Chronique

Joachim Florent

After Science

Joachim Florent (b, elec, fx)

Label / Distribution : Coax Records

Après Fanny Lasfargues, Joachim Florent est le second contrebassiste du Coax Collectif a se livrer à l’exercice si particulier du solo. Le quatrième solo de la bande, si l’on ajoute le Phoque éventré de Yann Joussein et Acapulco de Julien Desprez. Un mode d’expression en passe de devenir un signe de ralliement, qui approche l’instrument avec la même envie d’en exploser les formes et les timbres, de le faire muter, de lui remuer les entrailles à grandes charges électroniques. Le contrebassiste de Radiation 10 et de Jean-Louis n’échappe pas à la règle, et dans « Second Life » les pizzicati bouclés et pleins d’effets dessinent un ballet singulier qui nous perd dans des mondes parallèles. C’est une contrebasse, bien sûr, mais que pourrait-elle être d’autre ? Un orgue rétro-futuriste dans le justement nommé « Bass The Unknown » ? Un modèle réduit, presque violoncelle tombé d’un rêve de Bach dans l’écho naturel de la collégiale Saint-Pierre Le Cour au Mans (« Bayssan Chapel »)  ? Tout ceci à la fois.

Contrairement à Lasfargues et à ses compagnons solistes, Joachim Florent ne se précipite pas au devant du chaos et de la sculpture patiente de la masse électrique.
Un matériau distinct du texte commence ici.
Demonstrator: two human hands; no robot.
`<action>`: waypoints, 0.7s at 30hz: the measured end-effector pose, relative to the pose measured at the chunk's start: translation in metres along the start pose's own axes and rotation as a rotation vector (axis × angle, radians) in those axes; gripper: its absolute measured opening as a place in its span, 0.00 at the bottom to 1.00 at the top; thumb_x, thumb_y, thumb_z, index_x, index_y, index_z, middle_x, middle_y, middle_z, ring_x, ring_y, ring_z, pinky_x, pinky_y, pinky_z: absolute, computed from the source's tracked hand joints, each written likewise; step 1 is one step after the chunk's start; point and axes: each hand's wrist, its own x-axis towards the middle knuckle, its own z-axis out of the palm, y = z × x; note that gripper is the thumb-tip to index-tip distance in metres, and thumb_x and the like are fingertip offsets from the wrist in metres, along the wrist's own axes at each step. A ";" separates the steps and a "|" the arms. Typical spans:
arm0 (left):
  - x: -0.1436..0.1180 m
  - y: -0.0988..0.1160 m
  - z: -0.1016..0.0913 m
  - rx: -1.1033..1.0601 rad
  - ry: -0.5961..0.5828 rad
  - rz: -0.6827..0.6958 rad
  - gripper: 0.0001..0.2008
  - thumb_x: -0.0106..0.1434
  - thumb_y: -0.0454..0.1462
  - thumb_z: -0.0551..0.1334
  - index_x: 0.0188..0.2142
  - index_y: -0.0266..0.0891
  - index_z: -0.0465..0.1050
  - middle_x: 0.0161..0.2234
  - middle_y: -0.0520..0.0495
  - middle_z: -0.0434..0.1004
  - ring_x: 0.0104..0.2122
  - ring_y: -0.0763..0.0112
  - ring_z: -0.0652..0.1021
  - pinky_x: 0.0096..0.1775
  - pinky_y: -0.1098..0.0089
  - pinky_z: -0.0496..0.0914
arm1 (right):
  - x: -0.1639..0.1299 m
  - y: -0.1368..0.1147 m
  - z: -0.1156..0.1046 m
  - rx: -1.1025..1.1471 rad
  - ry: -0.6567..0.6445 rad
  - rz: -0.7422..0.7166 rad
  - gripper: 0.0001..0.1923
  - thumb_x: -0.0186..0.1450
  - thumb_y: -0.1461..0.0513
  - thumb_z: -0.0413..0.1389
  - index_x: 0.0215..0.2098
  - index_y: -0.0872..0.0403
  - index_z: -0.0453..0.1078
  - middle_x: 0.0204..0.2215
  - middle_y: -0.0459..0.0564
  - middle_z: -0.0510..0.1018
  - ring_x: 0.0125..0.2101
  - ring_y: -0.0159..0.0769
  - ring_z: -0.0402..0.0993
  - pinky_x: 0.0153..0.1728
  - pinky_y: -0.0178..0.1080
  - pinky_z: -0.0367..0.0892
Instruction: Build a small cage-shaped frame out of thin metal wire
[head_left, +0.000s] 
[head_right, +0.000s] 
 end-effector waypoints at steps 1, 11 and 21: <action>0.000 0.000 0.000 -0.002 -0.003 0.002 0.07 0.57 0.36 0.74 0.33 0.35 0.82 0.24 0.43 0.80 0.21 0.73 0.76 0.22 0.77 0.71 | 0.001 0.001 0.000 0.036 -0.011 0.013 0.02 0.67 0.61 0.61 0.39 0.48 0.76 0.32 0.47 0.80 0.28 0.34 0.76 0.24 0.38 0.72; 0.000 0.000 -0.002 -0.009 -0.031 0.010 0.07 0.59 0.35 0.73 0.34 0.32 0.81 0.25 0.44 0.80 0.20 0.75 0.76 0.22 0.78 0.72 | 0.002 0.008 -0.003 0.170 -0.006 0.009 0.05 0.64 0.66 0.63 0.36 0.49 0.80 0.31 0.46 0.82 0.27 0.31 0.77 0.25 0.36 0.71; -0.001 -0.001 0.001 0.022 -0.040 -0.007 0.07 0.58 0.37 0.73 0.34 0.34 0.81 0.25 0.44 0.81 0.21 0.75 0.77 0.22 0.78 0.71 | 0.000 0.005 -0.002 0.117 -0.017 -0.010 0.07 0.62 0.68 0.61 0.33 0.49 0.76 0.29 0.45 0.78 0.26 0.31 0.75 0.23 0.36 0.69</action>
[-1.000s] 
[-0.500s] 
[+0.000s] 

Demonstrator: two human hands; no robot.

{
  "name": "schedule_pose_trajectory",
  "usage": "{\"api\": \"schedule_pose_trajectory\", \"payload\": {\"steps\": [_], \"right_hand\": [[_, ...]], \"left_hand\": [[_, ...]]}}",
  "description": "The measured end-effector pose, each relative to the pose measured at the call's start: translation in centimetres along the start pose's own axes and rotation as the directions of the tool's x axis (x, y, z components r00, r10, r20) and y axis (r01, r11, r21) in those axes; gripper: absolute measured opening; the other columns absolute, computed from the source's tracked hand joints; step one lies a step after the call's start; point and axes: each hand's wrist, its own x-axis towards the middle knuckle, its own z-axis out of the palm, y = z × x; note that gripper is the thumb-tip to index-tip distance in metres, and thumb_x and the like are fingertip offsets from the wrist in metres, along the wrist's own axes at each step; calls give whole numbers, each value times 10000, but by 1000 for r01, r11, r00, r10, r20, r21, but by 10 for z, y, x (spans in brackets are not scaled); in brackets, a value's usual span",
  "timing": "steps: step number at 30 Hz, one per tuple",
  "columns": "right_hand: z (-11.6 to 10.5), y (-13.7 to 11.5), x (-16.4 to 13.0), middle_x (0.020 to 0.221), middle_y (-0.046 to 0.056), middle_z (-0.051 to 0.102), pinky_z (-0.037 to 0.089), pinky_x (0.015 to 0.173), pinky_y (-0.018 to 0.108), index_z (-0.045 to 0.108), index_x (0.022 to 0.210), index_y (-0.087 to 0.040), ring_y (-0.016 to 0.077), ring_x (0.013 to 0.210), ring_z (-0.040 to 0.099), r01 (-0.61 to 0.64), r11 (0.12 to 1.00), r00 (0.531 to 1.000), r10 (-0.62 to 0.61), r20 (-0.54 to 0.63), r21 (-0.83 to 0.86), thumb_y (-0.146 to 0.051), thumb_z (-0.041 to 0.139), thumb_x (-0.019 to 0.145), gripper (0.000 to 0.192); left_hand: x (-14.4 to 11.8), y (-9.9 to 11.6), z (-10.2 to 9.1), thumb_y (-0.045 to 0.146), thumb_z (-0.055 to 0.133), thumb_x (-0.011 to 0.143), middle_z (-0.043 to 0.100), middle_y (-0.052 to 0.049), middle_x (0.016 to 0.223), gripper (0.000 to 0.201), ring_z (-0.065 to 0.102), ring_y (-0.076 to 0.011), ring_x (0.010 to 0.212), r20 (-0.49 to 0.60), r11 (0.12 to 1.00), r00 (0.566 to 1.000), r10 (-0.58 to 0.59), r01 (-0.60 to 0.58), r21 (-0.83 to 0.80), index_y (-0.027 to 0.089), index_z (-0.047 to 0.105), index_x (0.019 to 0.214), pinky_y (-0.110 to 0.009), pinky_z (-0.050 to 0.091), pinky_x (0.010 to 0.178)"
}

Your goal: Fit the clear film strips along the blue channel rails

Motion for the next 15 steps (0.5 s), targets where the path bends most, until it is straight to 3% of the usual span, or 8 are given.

Bien sûr, « High Speed Monolith » est un bourdon ardent où l’archet file comme une comète pour s’échouer sur une quelconque planète hostile, mais Florent prend soin d’y laisser quelque empreinte charnelle. Là où les collègues de Coax concevaient leur solo comme une fusion avec l’instrument-machine devenu prolongement, voire augmentation du musicien, il conserve une distance et garde une forme de contrôle, à l’image de « Surrealism Off Me » où l’on a le sentiment que l’archet flotte sur des nappes épaisses, comme on laisse des pas dans la neige.

D’autres traces, d’autres transes occupent ce très court album - il dépasse à peine la demi-heure -, ce qui le pare d’un certain mysticisme. Ça débute avec ce « Muezzin Call » qui sature l’espace d’un archet grondant, mais on le retrouve également dans le magnifique « Arvo » où la culture classique de Florent, évidente dans la moindre de ses facettes, éclate au grand jour. Un disque abouti et très étrange qui révèle une véritable personnalité de cette nouvelle génération, décidément dorée.